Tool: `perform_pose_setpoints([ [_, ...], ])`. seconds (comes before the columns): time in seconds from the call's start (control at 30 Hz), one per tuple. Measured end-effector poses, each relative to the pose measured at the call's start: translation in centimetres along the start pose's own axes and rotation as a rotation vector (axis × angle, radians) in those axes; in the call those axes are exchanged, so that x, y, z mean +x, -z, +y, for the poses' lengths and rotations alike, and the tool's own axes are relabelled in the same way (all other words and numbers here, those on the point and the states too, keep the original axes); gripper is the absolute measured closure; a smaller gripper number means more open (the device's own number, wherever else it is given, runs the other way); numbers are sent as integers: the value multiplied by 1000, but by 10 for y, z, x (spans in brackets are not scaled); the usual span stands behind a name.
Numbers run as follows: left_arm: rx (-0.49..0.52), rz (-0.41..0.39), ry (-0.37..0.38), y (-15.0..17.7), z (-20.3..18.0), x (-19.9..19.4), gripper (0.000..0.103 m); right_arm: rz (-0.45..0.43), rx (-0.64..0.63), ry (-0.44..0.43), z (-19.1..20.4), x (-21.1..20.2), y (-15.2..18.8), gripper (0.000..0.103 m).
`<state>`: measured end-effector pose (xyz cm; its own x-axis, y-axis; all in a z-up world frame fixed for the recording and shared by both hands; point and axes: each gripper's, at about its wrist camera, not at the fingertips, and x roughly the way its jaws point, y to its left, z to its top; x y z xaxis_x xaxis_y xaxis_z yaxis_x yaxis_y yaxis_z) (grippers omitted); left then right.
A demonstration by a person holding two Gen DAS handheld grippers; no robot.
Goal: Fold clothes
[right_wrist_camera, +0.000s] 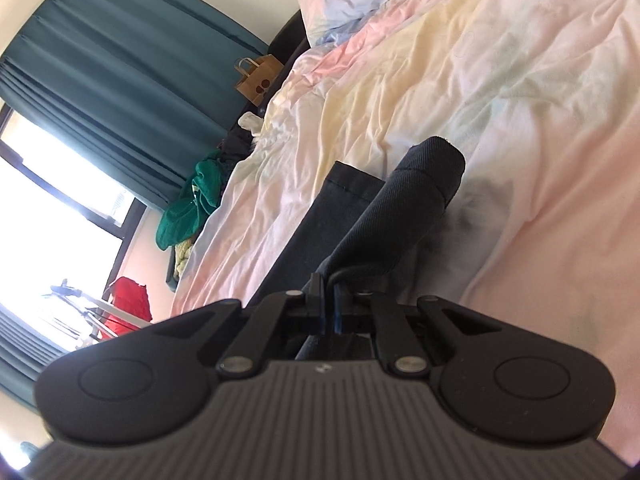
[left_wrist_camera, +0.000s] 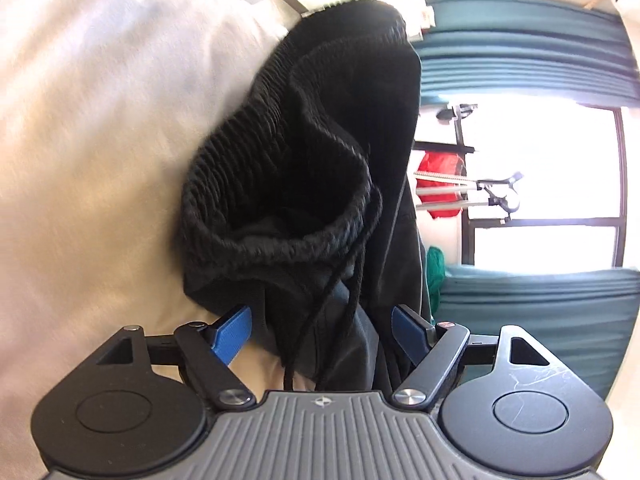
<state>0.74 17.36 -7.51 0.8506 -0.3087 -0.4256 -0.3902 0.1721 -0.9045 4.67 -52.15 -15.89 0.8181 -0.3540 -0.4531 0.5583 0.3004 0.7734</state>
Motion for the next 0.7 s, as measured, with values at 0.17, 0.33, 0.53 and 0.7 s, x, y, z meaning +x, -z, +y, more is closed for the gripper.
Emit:
perform_pose_setpoints([
  [0.17, 51, -20, -30, -7, -13, -34, 25, 27, 43, 12, -8, 2, 4, 96],
  [0.33, 427, 1, -257, -21, -60, -50, 32, 41, 34, 24, -9, 9, 4, 96],
  [0.53, 848, -94, -318, -43, -85, -111, 22, 48, 29, 26, -10, 12, 4, 96],
  [0.7, 921, 111, -282, -47, -86, -21, 25, 50, 44, 24, -11, 14, 4, 96],
])
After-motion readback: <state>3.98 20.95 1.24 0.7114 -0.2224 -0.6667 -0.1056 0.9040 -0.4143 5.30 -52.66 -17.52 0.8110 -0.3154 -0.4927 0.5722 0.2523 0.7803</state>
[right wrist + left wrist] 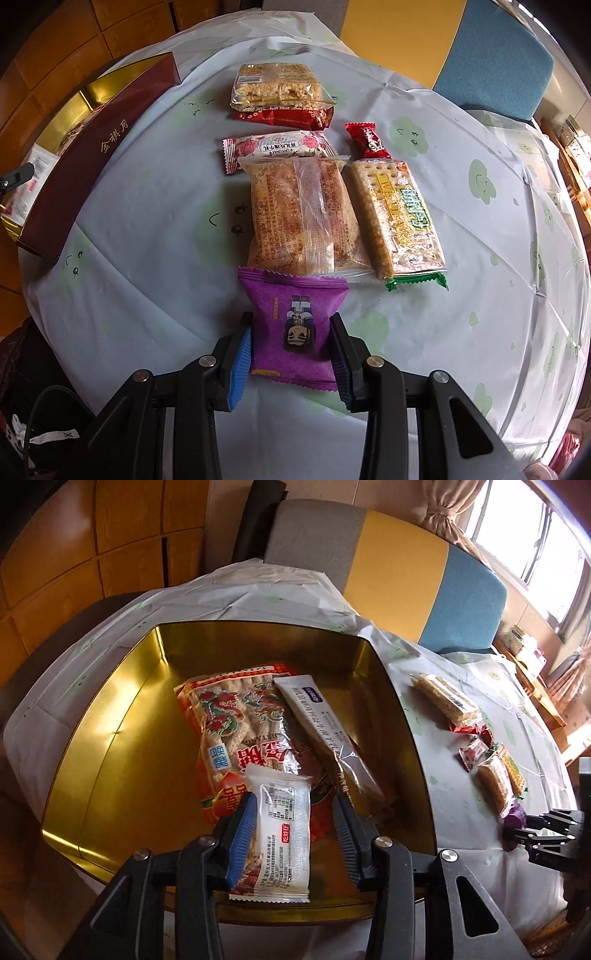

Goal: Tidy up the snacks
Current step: 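Place the white bar in the tin with the left gripper while the right gripper carries the purple cake there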

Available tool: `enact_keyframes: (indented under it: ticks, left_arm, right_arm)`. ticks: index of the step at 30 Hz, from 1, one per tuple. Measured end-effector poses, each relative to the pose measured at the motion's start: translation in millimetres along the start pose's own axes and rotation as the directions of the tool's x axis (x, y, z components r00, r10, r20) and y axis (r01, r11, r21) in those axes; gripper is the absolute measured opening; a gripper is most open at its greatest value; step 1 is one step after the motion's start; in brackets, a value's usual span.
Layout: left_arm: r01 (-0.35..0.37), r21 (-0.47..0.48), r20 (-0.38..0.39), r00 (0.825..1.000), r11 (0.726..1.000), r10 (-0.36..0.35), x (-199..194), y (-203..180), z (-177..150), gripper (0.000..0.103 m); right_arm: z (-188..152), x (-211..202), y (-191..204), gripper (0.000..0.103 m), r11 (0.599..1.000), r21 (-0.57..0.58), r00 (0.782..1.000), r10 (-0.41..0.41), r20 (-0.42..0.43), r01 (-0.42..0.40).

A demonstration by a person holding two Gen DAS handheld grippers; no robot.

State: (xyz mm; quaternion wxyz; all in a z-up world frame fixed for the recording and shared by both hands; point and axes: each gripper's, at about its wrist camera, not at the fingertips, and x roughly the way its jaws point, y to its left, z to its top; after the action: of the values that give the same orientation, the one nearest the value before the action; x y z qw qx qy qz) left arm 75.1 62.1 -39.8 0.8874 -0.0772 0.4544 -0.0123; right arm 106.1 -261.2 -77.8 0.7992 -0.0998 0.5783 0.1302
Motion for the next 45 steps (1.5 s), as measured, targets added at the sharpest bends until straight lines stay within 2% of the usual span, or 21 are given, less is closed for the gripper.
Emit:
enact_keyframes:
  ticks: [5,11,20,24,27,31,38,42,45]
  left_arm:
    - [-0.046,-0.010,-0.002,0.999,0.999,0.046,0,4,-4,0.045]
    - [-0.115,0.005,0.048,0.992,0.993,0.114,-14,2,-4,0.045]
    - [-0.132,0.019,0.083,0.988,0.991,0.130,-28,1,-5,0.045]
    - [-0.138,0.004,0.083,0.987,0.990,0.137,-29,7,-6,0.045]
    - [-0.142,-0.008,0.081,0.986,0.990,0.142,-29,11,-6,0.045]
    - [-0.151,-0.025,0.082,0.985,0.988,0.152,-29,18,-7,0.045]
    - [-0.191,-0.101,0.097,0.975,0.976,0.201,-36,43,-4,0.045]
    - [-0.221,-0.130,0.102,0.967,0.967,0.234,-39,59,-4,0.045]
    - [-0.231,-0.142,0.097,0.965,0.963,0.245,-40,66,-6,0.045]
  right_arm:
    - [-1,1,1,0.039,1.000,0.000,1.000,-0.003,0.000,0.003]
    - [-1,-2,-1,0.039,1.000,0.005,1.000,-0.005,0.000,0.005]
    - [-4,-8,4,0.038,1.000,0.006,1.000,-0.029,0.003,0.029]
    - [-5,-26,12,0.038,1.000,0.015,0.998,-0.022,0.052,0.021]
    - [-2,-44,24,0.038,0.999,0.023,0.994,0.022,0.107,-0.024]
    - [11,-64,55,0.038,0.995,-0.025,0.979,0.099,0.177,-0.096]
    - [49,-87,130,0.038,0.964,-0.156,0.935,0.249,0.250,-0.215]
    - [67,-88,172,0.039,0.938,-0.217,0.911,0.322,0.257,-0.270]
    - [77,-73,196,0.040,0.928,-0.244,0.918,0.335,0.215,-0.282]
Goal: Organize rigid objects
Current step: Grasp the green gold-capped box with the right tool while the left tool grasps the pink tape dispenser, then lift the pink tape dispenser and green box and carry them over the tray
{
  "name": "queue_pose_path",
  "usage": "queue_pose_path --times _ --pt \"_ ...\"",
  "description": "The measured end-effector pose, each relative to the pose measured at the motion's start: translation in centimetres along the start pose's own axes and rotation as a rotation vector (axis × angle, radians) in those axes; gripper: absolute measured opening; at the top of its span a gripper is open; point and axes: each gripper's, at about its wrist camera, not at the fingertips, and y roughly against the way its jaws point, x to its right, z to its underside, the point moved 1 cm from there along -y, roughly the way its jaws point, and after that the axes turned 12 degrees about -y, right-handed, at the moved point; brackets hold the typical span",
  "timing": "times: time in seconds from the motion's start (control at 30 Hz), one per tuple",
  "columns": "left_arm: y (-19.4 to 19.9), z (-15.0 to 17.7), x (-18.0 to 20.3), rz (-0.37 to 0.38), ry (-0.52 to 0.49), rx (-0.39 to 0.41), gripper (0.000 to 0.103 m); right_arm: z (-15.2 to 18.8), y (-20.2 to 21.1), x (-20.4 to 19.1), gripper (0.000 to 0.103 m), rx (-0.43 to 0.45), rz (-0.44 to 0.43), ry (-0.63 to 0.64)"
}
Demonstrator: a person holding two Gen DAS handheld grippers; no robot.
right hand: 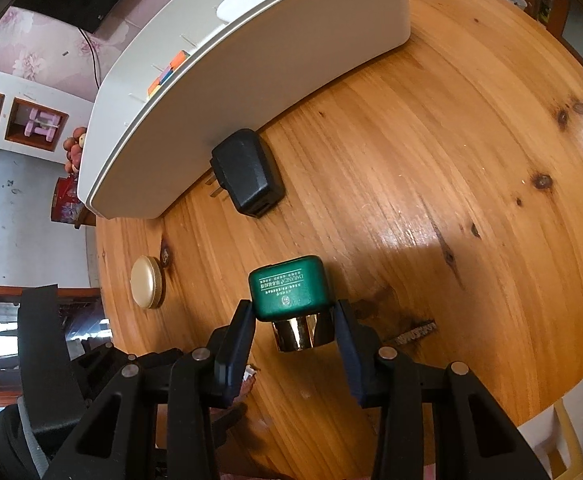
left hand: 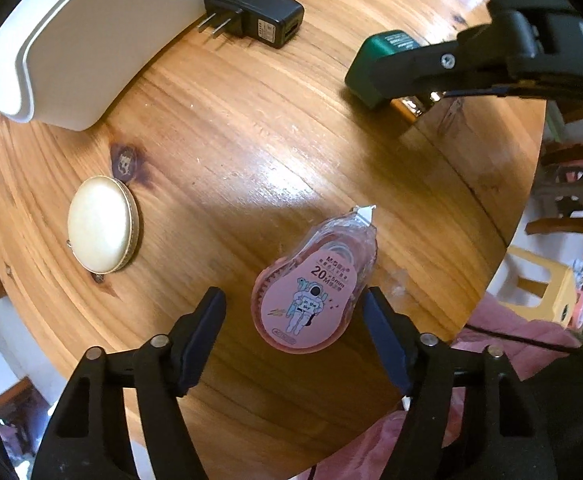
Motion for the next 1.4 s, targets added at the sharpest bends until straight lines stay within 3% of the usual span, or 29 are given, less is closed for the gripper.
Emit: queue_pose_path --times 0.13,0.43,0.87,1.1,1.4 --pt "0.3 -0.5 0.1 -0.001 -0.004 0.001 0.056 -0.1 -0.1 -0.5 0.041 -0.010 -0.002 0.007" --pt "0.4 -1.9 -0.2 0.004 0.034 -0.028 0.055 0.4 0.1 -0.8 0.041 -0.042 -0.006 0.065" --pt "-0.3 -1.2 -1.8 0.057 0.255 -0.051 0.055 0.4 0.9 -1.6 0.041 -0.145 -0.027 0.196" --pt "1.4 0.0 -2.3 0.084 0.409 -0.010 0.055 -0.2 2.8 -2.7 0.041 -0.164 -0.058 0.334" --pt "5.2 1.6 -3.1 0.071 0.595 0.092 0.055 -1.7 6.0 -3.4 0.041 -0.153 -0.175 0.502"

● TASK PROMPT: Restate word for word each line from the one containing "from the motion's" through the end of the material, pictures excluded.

● EXERCISE ANSWER:
  "timing": "times: time in seconds from the motion's start (control at 30 Hz), one per tuple",
  "columns": "left_arm: y (-19.4 to 19.9), z (-15.0 to 17.7), x (-18.0 to 20.3), rz (-0.37 to 0.38), ry (-0.52 to 0.49), rx (-0.39 to 0.41), gripper (0.000 to 0.103 m); right_arm: z (-15.2 to 18.8), y (-20.2 to 21.1), x (-20.4 to 19.1), gripper (0.000 to 0.103 m), rx (-0.43 to 0.45), rz (-0.44 to 0.43), ry (-0.63 to 0.64)"
}
Demonstrator: a person holding two Gen DAS handheld grippers; no robot.
right hand: 
left hand: 
Motion for the next 1.4 s, targets added at the sharpest bends until straight lines stay within 3% of the usual span, or 29 are given, less is closed for the gripper.
Emit: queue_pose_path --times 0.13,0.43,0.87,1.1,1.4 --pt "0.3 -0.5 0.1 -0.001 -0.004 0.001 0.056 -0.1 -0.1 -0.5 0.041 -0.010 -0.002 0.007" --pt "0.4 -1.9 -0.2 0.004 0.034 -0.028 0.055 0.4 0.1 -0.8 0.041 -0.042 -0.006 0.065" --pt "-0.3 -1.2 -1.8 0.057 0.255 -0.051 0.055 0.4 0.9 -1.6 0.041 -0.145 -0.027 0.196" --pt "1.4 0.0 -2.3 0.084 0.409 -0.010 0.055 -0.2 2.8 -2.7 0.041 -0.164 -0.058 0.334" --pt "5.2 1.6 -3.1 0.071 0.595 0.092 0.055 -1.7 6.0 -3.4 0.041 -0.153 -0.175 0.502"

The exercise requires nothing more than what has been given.